■ TASK OBJECTIVE
Only the lines holding "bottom" are wanted. Copy every one from the records below.

■ SUPPLIED MATERIAL
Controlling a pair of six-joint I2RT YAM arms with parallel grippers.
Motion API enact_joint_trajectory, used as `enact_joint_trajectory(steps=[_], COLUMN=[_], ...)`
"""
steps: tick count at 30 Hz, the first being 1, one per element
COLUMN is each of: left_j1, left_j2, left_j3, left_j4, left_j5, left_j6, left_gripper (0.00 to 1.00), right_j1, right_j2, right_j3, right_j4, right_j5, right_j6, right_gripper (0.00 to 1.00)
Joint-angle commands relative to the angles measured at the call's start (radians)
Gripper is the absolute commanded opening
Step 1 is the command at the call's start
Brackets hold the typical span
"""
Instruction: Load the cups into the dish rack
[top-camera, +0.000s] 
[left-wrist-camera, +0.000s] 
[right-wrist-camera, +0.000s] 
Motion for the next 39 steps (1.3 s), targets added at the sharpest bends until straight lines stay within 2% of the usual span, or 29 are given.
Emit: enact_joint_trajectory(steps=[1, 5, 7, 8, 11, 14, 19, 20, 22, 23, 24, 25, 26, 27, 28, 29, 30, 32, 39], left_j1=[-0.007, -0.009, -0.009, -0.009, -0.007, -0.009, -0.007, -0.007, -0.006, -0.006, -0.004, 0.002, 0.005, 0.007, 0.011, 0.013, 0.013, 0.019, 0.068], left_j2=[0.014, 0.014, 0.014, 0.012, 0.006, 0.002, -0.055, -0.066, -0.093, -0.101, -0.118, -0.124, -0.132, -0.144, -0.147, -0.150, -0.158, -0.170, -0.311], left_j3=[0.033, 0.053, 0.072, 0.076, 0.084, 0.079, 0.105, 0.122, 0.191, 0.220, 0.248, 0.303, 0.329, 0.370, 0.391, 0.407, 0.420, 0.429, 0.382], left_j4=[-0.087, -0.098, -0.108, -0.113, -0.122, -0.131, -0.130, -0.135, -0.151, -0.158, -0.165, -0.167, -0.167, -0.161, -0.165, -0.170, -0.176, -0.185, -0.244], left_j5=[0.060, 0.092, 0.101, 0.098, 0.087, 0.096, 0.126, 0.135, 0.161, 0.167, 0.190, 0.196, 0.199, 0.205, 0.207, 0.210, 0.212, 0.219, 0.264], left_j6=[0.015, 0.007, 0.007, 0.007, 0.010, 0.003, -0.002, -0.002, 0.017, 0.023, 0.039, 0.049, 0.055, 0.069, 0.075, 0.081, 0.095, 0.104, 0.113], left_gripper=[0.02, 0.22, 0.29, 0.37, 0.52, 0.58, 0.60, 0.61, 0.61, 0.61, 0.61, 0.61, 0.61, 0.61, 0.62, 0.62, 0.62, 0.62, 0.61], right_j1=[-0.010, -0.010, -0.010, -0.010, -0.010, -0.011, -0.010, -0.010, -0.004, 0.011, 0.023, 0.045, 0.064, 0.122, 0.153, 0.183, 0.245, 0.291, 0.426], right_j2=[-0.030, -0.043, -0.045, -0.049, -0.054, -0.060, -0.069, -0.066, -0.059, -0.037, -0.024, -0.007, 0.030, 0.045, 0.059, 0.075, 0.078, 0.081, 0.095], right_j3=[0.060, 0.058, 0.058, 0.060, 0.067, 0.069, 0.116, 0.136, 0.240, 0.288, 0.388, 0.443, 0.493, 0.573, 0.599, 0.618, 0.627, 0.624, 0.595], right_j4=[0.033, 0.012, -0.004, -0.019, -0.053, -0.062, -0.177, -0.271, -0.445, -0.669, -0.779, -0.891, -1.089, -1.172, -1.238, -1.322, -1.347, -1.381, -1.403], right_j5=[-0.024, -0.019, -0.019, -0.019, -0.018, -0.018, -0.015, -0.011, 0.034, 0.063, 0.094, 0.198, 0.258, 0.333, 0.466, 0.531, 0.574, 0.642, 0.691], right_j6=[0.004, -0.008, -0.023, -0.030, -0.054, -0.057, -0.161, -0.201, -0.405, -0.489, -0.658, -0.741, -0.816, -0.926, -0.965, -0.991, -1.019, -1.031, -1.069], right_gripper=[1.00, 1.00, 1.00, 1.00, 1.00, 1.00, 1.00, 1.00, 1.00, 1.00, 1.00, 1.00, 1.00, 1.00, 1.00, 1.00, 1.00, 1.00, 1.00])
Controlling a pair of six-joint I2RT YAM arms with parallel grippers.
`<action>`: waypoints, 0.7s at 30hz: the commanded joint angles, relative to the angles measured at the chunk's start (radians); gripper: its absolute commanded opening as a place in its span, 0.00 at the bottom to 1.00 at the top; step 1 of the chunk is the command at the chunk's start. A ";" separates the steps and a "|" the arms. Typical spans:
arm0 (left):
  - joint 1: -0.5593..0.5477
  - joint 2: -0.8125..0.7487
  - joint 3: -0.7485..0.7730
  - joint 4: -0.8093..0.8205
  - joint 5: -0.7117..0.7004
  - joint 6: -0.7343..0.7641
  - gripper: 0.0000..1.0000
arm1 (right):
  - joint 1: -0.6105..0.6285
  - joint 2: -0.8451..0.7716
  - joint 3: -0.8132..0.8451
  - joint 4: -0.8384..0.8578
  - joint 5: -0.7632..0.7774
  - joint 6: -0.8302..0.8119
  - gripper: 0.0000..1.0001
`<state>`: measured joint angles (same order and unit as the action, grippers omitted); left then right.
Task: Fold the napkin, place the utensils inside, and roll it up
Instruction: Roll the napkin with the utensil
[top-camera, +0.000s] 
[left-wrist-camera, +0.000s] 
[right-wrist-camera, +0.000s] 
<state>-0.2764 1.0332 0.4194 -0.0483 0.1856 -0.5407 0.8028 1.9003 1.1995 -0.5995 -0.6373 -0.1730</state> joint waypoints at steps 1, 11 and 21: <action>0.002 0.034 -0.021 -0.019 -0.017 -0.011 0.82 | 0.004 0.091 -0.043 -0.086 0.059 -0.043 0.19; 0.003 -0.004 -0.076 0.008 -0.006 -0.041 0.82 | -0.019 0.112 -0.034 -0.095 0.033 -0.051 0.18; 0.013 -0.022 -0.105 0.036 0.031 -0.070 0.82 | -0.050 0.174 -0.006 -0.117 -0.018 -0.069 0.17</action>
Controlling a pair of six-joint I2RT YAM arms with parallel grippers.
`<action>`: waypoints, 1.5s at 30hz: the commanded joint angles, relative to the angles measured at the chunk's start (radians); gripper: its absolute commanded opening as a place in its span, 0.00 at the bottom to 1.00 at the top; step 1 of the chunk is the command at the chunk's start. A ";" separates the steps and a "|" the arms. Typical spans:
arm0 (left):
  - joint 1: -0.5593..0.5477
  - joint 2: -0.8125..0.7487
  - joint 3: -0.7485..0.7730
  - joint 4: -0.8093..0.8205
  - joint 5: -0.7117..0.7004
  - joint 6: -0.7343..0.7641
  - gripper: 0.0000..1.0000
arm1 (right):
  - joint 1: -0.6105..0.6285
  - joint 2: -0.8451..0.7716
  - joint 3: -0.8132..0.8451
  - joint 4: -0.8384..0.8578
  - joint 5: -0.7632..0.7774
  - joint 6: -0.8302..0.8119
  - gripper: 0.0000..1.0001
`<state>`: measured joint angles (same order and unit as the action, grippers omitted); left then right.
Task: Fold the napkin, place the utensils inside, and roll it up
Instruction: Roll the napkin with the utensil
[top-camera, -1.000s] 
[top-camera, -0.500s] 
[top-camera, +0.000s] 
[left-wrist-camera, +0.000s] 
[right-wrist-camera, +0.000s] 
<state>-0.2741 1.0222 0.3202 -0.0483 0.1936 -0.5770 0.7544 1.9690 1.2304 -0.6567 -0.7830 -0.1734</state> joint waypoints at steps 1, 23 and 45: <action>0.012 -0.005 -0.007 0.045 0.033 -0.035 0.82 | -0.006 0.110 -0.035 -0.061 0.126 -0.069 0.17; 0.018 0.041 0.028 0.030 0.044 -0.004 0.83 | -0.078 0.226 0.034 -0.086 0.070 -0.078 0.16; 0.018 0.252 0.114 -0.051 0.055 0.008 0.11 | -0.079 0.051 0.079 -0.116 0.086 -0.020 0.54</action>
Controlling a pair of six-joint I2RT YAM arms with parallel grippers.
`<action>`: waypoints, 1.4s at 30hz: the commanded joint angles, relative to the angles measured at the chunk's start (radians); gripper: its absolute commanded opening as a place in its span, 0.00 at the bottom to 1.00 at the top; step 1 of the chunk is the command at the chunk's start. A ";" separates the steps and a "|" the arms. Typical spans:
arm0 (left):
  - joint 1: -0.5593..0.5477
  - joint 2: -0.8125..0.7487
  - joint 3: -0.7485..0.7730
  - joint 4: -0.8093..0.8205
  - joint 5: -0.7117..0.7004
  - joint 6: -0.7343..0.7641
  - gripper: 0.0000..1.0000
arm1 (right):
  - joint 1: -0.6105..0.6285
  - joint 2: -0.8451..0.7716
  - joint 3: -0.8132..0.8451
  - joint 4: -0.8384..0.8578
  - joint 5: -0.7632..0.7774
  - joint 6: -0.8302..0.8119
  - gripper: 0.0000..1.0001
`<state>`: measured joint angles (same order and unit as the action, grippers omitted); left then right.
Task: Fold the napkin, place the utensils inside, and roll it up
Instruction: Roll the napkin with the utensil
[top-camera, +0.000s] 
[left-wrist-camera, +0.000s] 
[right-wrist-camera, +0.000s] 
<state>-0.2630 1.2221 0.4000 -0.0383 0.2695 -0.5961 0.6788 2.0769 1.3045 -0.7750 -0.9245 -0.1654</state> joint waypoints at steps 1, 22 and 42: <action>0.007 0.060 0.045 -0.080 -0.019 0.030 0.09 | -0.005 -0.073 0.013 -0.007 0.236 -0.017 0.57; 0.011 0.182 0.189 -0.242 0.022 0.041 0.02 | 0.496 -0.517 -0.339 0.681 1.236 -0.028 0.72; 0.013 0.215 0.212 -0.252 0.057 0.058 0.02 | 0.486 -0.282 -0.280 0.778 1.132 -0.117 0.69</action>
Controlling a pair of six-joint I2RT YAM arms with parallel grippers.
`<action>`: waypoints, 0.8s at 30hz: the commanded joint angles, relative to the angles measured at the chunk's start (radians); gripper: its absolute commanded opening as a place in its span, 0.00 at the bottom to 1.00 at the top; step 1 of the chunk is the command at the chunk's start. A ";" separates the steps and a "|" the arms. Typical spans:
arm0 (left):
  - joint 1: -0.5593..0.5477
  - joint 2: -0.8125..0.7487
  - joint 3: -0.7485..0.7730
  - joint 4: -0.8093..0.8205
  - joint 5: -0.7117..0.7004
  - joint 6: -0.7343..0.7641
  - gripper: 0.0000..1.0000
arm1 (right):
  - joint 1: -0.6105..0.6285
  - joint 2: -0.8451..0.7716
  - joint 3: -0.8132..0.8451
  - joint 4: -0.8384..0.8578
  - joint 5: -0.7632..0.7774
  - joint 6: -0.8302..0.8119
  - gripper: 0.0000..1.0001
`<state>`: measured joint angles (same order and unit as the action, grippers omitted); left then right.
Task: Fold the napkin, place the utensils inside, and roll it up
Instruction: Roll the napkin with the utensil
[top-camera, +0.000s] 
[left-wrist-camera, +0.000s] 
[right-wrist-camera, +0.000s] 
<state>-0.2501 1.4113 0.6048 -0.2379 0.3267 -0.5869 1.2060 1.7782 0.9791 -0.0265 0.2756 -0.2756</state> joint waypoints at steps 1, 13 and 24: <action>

■ OUTPUT OF THE EXERCISE
`<action>`: waypoints, 0.7s at 30hz: the commanded joint angles, relative to the angles measured at the chunk's start (radians); gripper: its absolute commanded opening as a place in its span, 0.00 at the bottom to 1.00 at the top; step 1 of the chunk is the command at the chunk's start. A ";" separates the steps and a "|" the arms. Typical spans:
`<action>`: waypoints, 1.5s at 30hz: the commanded joint angles, relative to the angles measured at the chunk's start (radians); gripper: its absolute commanded opening as a place in its span, 0.00 at the bottom to 1.00 at the top; step 1 of the chunk is the command at the chunk's start. A ";" separates the steps and a "|" the arms. Typical spans:
`<action>`: waypoints, 1.4s at 30hz: the commanded joint angles, relative to the angles measured at the chunk's start (radians); gripper: its absolute commanded opening as a place in its span, 0.00 at the bottom to 1.00 at the top; step 1 of the chunk is the command at the chunk's start. A ";" separates the steps and a "|" the arms. Typical spans:
`<action>`: waypoints, 0.8s at 30hz: the commanded joint angles, relative to the angles measured at the chunk's start (radians); gripper: its absolute commanded opening as a place in its span, 0.00 at the bottom to 1.00 at the top; step 1 of the chunk is the command at the chunk's start. A ";" separates the steps and a "|" the arms. Typical spans:

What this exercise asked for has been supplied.